They claim that they have been providing services to over 1.5 million customers and “0 wallets” have been hacked.

****Special features** **

It is the best wallet for security-conscious users. The strong and integrated security design can stop any kind of phishing crimes or bad entry gates. 

The company says that there are 1.5 billion customers who have had zero wallet attacks to date. 

****Benefits** **

Firstly, you get a secure infrastructure with this wallet. Moreover, you will get weekly software updates. You can easily buy or sell Crypto from the wallet. Therefore, it is a good option to keep your fiat currency in it. 

****Limitations** **

The price of the wallet is slightly on the higher side. Moreover, no hardware devices are compatible with it. Lastly, it allows only third-party access for withdrawals. 

Understandably, this measure is important from a security point of view. But it is stunted from the utility point of view. 

****2: Coinbase** **

This wallet can support more than 5500 cryptocurrencies. It is a hot wallet for sure. Like the previous one, it has no hardware wallet compatibility. But the best part is that it is a free wallet. This is the reason why it is more popular among users. Moreover, Coinbase has over **90 govt crypto assets** too. 

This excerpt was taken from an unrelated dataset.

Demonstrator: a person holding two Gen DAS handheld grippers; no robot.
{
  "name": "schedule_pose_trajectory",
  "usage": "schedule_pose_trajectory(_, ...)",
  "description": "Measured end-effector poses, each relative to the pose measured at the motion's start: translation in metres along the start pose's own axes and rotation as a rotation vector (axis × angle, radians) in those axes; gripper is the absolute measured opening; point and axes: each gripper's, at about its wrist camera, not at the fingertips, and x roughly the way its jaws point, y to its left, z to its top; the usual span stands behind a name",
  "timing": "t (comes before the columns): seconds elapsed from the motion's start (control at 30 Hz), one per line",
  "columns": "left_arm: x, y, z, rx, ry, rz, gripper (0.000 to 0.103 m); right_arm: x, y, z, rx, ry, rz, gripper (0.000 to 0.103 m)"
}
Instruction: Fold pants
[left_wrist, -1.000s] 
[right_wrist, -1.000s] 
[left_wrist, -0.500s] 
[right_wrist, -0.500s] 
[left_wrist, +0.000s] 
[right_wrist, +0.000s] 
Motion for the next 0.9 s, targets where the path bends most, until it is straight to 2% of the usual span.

****Why should beginners use it?****

Beginners can use it for practice. It has easy navigation. You can use it on the website as well. Meanwhile, you can easily download it from various platforms and start using it without any concern. But it is the best option for the low-cost beginners. 

The company charges 0 network fees either. Plus, you can customize and minimize the wallet anytime. If you check the **BTC heatmap, you’ll see that Bitcoin has most of the investors’ shares**. Hence, you need a free wallet source for Bitcoin investors. 

****Benefits** **

It is the best option for beginners. Moreover, it is a low-cost platform with various amenities. You can trade more than 5500 coins over it. 

****Limitations** **

The wallet code is not an open-source code. You cannot generateay new address for every single transaction. It is not comfortable with the hardware assets. However, you can connect your ledger wallet to transfer assets. 

****3: Exodus****

The coin supports more than 281 currencies. It is a hot wallet for sure. However, the best part is that it is hardware-compatible. It is free of cost, too. 

****Why choose it?****

You can choose it as it makes slots to manage individual digital currencies on your mobile platform itself. The fiat payment methods are also separate. You can find them easily in your wallet. 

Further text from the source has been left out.